▶ [Problem details] Restrict the output to the lines below starting at the one that contains "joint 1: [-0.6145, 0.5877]" and ending at the one that contains "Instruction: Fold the", and restate them word for word, both ends included.

::::::

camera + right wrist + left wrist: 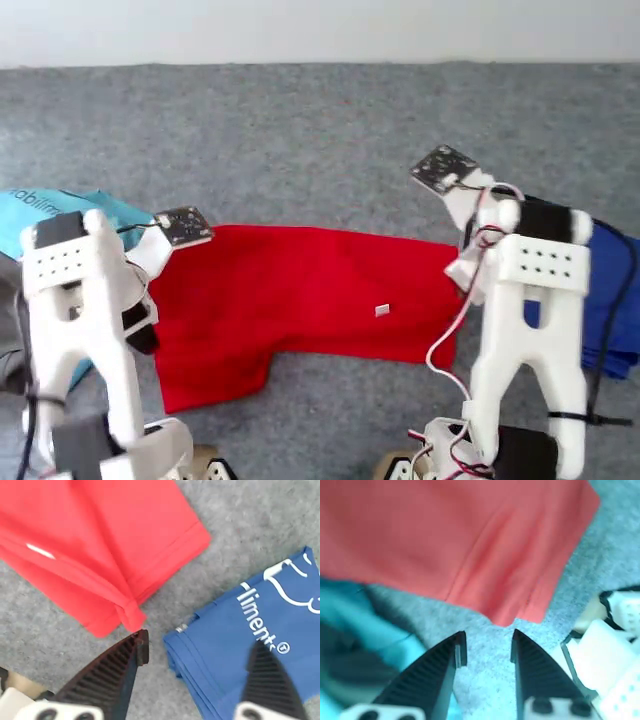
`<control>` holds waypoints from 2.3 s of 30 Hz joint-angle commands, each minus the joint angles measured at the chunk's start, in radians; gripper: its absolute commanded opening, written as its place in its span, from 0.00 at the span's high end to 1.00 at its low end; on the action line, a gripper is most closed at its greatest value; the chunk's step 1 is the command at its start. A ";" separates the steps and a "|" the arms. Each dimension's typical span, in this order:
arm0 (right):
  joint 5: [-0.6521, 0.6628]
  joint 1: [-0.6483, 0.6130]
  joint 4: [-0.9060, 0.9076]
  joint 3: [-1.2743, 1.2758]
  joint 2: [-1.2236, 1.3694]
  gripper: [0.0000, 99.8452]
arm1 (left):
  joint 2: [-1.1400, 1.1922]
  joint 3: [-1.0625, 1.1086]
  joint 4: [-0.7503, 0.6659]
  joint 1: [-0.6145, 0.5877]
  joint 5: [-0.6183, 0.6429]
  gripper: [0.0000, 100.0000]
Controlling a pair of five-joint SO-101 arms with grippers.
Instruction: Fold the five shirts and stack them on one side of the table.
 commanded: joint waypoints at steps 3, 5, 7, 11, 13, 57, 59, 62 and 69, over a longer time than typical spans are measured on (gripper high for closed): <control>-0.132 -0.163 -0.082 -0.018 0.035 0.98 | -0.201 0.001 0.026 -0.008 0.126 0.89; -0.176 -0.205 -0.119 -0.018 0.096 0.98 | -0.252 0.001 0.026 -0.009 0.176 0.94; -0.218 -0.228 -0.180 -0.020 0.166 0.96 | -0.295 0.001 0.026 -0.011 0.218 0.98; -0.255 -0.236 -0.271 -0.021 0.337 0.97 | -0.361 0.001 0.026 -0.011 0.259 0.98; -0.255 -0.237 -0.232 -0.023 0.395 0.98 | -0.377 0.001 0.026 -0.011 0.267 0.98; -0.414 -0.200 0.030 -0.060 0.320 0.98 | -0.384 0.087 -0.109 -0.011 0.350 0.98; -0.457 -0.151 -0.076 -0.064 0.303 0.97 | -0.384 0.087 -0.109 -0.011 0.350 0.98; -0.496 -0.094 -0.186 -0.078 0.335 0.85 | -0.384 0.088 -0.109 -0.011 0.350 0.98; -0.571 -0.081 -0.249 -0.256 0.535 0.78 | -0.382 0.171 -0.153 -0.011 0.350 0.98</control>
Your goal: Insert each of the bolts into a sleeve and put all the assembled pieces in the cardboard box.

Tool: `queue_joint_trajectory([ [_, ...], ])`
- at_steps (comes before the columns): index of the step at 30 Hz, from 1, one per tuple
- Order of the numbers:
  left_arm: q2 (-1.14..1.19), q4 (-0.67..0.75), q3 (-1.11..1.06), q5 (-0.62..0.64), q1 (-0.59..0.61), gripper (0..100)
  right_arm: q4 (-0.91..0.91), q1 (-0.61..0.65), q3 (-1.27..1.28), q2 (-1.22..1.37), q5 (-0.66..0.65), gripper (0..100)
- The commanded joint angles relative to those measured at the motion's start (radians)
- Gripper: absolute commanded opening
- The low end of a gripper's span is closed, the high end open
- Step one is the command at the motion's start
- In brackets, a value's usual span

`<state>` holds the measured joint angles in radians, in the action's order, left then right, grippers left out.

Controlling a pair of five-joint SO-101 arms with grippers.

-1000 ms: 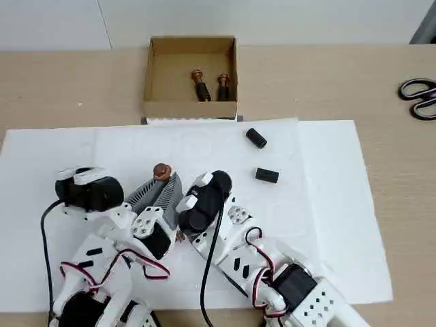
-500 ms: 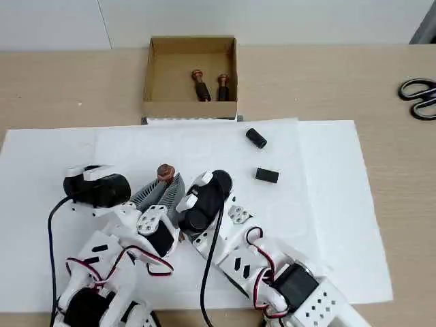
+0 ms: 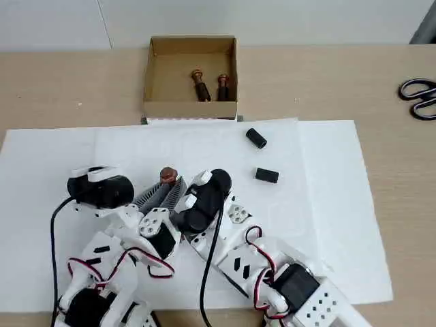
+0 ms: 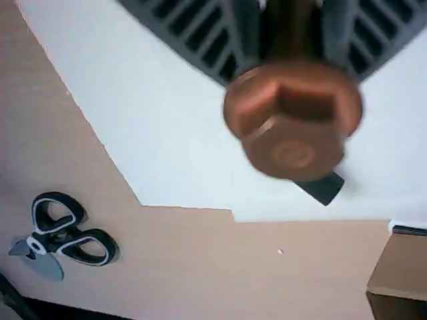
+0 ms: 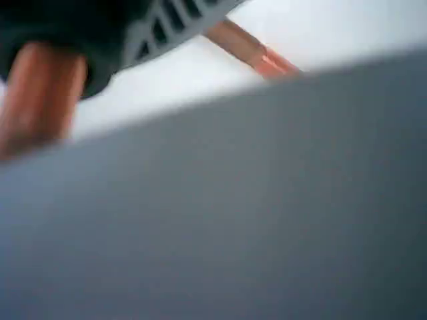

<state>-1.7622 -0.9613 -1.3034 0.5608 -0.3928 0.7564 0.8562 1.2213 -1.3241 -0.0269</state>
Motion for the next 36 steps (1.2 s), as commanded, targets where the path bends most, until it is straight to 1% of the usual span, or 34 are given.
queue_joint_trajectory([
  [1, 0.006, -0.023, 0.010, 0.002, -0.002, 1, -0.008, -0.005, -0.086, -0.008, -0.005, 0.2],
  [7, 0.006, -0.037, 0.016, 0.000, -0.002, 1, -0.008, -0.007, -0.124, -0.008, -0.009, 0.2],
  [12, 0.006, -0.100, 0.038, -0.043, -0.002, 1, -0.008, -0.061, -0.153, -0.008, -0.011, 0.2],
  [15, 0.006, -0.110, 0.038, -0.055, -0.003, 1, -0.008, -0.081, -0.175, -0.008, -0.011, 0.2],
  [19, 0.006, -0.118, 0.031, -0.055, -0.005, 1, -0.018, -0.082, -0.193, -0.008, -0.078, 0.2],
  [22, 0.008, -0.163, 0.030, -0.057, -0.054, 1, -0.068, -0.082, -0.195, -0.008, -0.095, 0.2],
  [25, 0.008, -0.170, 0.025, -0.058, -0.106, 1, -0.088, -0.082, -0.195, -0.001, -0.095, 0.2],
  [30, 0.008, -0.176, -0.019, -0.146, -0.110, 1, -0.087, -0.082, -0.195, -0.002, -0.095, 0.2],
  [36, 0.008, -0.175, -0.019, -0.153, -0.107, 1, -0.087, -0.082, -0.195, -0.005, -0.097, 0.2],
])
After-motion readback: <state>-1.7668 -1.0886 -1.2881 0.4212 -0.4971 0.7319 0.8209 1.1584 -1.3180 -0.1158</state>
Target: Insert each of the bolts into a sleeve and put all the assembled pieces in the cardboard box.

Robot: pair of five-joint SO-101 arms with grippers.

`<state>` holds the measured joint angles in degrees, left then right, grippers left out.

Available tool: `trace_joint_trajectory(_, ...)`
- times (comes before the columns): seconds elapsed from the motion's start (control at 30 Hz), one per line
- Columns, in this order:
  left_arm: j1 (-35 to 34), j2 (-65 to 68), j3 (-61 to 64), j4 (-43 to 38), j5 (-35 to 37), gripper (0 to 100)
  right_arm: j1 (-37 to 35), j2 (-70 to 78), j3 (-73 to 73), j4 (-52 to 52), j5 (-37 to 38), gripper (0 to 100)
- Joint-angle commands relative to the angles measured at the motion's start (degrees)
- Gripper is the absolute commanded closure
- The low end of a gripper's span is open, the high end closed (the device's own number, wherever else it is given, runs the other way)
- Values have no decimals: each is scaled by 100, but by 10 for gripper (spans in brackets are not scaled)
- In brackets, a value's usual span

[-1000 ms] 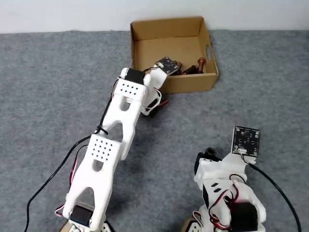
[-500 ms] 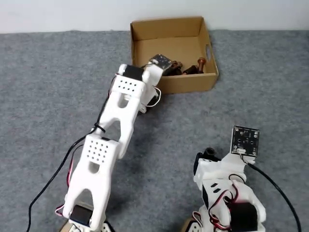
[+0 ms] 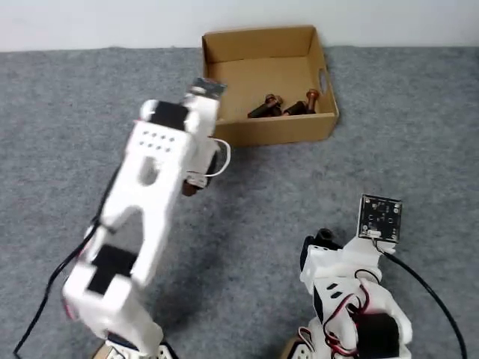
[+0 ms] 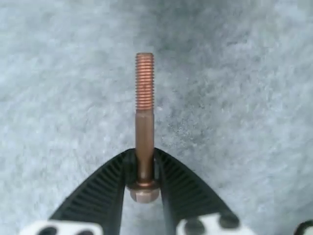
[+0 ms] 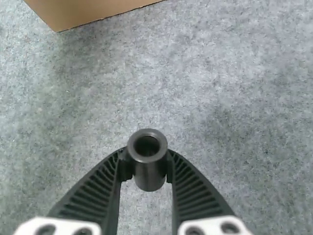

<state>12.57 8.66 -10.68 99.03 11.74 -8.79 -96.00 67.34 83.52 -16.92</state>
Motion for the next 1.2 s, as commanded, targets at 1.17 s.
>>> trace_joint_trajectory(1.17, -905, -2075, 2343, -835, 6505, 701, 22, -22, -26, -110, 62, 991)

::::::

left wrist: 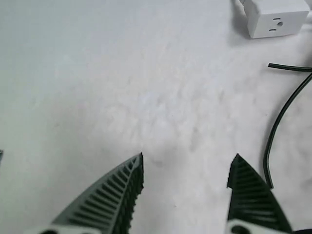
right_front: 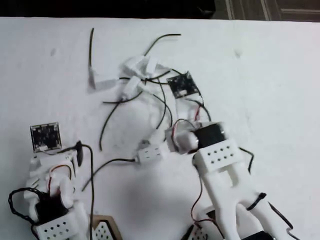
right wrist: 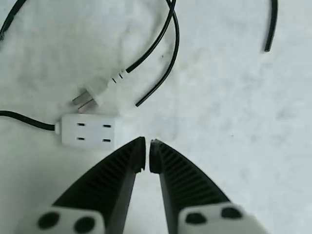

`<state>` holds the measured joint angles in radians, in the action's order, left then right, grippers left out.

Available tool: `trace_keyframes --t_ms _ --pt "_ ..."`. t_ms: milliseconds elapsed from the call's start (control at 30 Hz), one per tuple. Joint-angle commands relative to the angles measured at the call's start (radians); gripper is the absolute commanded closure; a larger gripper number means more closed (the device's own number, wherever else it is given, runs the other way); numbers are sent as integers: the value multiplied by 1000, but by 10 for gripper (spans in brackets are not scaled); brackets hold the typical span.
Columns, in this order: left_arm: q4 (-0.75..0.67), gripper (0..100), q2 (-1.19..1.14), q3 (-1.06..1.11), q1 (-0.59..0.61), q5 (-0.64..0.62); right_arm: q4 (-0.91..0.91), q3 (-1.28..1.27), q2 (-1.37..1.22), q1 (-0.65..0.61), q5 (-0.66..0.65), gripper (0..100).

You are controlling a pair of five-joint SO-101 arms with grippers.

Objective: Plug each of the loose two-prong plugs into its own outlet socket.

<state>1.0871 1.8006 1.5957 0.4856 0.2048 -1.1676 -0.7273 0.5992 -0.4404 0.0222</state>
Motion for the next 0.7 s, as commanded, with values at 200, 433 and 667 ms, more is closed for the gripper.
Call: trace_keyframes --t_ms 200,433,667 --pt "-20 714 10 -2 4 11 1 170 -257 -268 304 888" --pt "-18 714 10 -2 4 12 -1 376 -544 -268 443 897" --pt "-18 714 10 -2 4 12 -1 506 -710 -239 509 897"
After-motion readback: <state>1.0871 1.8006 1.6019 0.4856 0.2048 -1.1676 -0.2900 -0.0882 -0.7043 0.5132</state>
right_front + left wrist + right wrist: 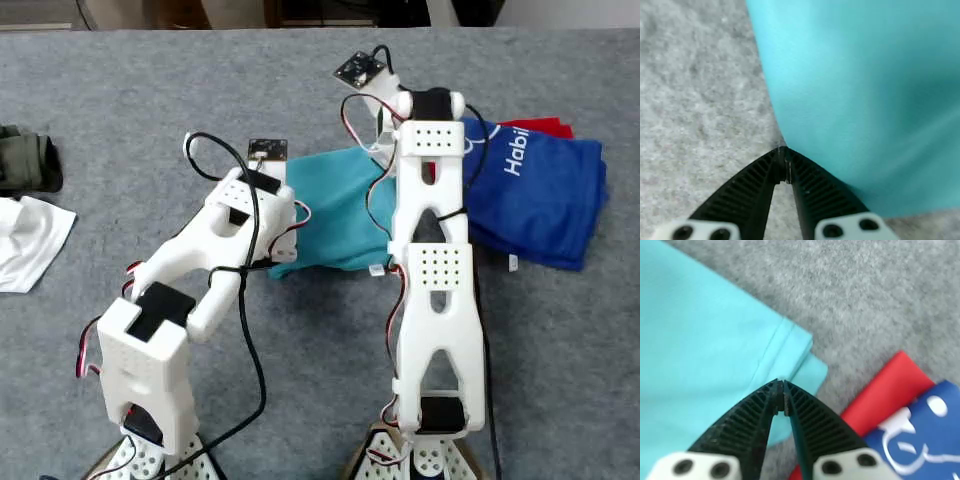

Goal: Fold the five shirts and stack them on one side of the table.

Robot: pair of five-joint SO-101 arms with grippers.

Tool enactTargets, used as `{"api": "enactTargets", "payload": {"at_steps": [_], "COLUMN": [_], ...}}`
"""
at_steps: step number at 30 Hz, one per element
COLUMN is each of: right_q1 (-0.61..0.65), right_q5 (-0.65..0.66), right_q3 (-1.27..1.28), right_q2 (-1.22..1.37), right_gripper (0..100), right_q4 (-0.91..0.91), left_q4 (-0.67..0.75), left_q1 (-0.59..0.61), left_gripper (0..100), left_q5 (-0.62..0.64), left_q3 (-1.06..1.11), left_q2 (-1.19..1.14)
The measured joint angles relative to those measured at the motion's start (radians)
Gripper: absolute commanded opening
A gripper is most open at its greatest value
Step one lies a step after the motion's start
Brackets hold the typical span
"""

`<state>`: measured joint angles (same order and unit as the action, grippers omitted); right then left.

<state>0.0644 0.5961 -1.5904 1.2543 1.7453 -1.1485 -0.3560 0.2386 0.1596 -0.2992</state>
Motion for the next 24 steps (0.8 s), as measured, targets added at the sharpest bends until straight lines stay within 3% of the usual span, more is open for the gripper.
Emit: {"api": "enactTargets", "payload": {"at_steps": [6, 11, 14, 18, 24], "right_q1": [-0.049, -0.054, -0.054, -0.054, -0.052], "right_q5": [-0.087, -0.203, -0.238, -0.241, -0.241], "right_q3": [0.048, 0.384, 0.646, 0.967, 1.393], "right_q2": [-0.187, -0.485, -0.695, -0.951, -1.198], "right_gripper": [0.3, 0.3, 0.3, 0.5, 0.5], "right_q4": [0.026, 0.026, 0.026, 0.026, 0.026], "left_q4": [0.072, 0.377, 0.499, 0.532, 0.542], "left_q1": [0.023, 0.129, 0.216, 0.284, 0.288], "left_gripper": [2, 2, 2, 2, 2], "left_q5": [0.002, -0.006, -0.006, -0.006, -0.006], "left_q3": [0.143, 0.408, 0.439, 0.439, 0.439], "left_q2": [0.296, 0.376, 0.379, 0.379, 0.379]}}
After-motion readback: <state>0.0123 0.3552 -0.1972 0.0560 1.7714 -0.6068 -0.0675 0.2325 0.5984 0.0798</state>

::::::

▶ [Solution for this exercise]
  joint 1: [-0.6145, 0.5877]
  joint 5: [-0.6183, 0.6429]
  gripper: [0.0000, 100.0000]
Controlling a pair of five-joint SO-101 arms with grippers.
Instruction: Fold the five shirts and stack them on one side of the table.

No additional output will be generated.